E pela última vez, diga-se de passagem, última vez que Mari compareceu ao local para testemunhar, depois de quatro ou cinco anos de tentativa para prender o grande vilão do conto do bilhete premiado de Curitiba, encontrou apenas uma mulher, descendente de japoneses, comerciante, que estava lá também para depor porque ela, sim, caiu no conto e entregou R$ 5 mil para os marginais. Novamente, a audiência não aconteceu e aí, entregou um atestado médico e da psicóloga para não mais participar do processo, pois estava lhe fazendo mal.
– Como!!!!, enfatizou o promotor, elegantemente trajado, voz poderosa, o tipo estilo “eu sou o bom, eu sou o bom”, protegido por uma mesa que os separava. Comoooo!!! Falou alto e alargou as narinas, deixando os pelos à mostra naqueles enormes buracos nasais sentenciadores. A senhora não quer colaborar com a segurança da vida das pessoas. Uma situação que pode acontecer com todo mundo e a senhora está deixando bandidos na impunidade sem nos ajudar, disse o promotor em tom ameaçador.
Bandido está solto
Mari não se deu por vencida e insistiu no fato de não ser mais testemunha no caso. Depois de um palavrório cansativo, do promotor argumentando de um lado e a mulher implorando do outro, finalmente, o homem da justiça concordou em aceitar um laudo da psicóloga e do médico atestando sobre as condições de saúde da testemunha. Para encurtar a história, até hoje não é possível saber se os marginais foram presos.

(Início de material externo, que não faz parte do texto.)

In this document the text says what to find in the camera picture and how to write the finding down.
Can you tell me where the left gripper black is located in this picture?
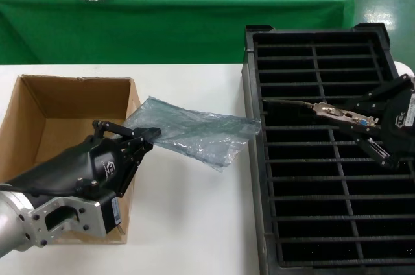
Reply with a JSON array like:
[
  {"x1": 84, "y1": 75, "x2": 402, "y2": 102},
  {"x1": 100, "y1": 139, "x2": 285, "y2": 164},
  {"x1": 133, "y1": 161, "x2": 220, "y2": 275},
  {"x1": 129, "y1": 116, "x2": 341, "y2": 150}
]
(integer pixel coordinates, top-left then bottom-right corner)
[{"x1": 30, "y1": 120, "x2": 162, "y2": 250}]

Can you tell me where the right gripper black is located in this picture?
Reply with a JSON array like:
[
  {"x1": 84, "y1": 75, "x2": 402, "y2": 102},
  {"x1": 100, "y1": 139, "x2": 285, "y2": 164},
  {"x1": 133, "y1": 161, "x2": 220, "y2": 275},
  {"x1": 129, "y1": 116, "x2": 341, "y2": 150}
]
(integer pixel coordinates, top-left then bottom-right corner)
[{"x1": 335, "y1": 73, "x2": 415, "y2": 169}]

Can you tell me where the graphics card with metal bracket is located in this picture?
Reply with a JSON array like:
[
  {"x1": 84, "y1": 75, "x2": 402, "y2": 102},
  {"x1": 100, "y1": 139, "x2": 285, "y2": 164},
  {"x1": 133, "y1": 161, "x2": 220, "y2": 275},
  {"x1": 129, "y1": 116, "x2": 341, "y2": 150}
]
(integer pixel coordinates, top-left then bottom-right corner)
[{"x1": 262, "y1": 98, "x2": 380, "y2": 133}]

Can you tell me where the translucent grey antistatic bag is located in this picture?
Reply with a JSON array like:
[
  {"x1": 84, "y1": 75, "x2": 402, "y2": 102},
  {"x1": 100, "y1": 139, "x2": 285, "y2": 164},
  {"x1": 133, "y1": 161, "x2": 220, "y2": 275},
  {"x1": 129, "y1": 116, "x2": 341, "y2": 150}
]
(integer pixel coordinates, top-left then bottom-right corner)
[{"x1": 123, "y1": 95, "x2": 262, "y2": 174}]

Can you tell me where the brown cardboard box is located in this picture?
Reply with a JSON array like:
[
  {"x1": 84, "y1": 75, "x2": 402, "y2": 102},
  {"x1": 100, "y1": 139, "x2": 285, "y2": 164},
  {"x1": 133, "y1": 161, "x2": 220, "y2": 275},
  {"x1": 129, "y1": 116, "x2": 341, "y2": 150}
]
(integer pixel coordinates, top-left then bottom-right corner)
[{"x1": 0, "y1": 74, "x2": 144, "y2": 245}]

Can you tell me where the black slotted plastic container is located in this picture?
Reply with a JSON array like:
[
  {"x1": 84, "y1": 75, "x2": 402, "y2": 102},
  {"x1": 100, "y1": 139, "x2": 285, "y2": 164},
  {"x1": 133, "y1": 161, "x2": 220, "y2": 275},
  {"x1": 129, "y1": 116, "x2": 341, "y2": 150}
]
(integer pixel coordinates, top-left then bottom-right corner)
[{"x1": 241, "y1": 23, "x2": 415, "y2": 275}]

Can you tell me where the green tablecloth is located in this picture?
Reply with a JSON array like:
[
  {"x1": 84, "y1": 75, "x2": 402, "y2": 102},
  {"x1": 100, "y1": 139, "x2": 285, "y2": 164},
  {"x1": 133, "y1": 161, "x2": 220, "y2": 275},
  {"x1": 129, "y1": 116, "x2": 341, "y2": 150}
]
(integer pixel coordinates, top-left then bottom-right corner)
[{"x1": 0, "y1": 0, "x2": 357, "y2": 65}]

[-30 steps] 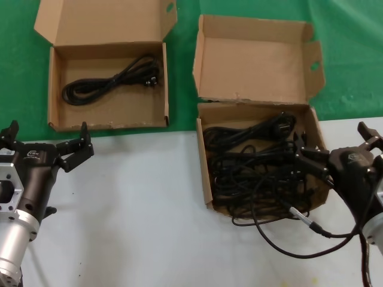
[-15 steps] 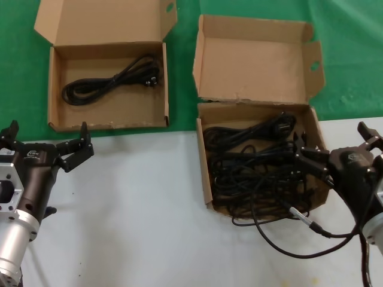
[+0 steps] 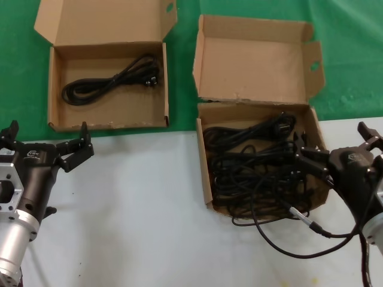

Uma história tão esdrúxula, com incríveis personagens caricaturais para histórias em quadrinhos, focadas em pegadinhas, que lembram os famosos causos de Pedro Malazarte (ópera cômica brasileira, de Camargo Guarnieri, com libreto de Mário de Andrade, que estreou em 1952, no Rio de Janeiro). Este, sim, era engraçado. Lembro de meu pai, que colocava os filhos em roda e divertia a todos contando as aventuras do caipira que adorava pregar peças nas pessoas.
De fato, o “conto do bilhete premiado” é um espetáculo à parte, principalmente, com essa abordagem, em que Mari faz a heroína, cuja benevolência se torna piegas de tanto escutar lorota.
Comprovadamente os marginais são fantásticos na atuação. Dá para imaginar o quanto estes caras ensaiam para atuar diante da vítima e são sincronizados com a equipe, considerando que nunca estão sozinhos numa ação. Sempre precisam de mais gente atuando na retaguarda.
Tanto empenho para viver na marginalidade, quer dizer, tanto talento para viver na marginalidade, é desperdício! Provavelmente atrairiam muito público em verdadeiros espaços culturais sem correr o risco de ver o sol nascer quadrado.
Talvez, neste espetáculo, o mais coerente foi realmente o delegado que, pela experiência, sabia que os safados tiravam as suas horas de sono com as “pegadinhas” para enganar outro “ganancioso” que também estava querendo ganhar uma grana sem muito esforço. Por sentir-se impotente na sua missão de homem da lei, acreditava que divulgando, pelo menos, alertaria que o conto era apenas uma invenção de talentosos atores, com mentes brilhantes, porém marginais, que de ensaio em ensaio, de rua em rua, passavam o chapéu, ops, não… não é verdade. Roubavam a cena, também, não.
Espetáculo maluco
Na verdade, ninguém roubava a cena deste espetáculo maluco, que para fazer sucesso exigiria a presença de todos no palco da vida, assim, dessa forma, seria muito hilário: o caipira, o sujeito de terno marrom, os policiais sossegados, o delegado (fácil alertar e dizer que não pode fazer nada), o judiciário arrastando todos os processos com a barriga, pessoas ambiciosas e também crédulas, para estar completo o time e orquestrar esta horrível ópera – que não é igual a pura e engraçada ópera cômica do Pedro Malazarte. É hilária, sim, com aquele humor ácido da triste realidade brasileira, que faz com que a boa-fé, seja sinônimo de estupidez e alimenta a malandragem, amparada num sistema jurídico inconsistente, lento e prepotente.
Bravo! Bravo!
*História verídica vivenciada pela editora do site, Mari Weigert, nos anos 90.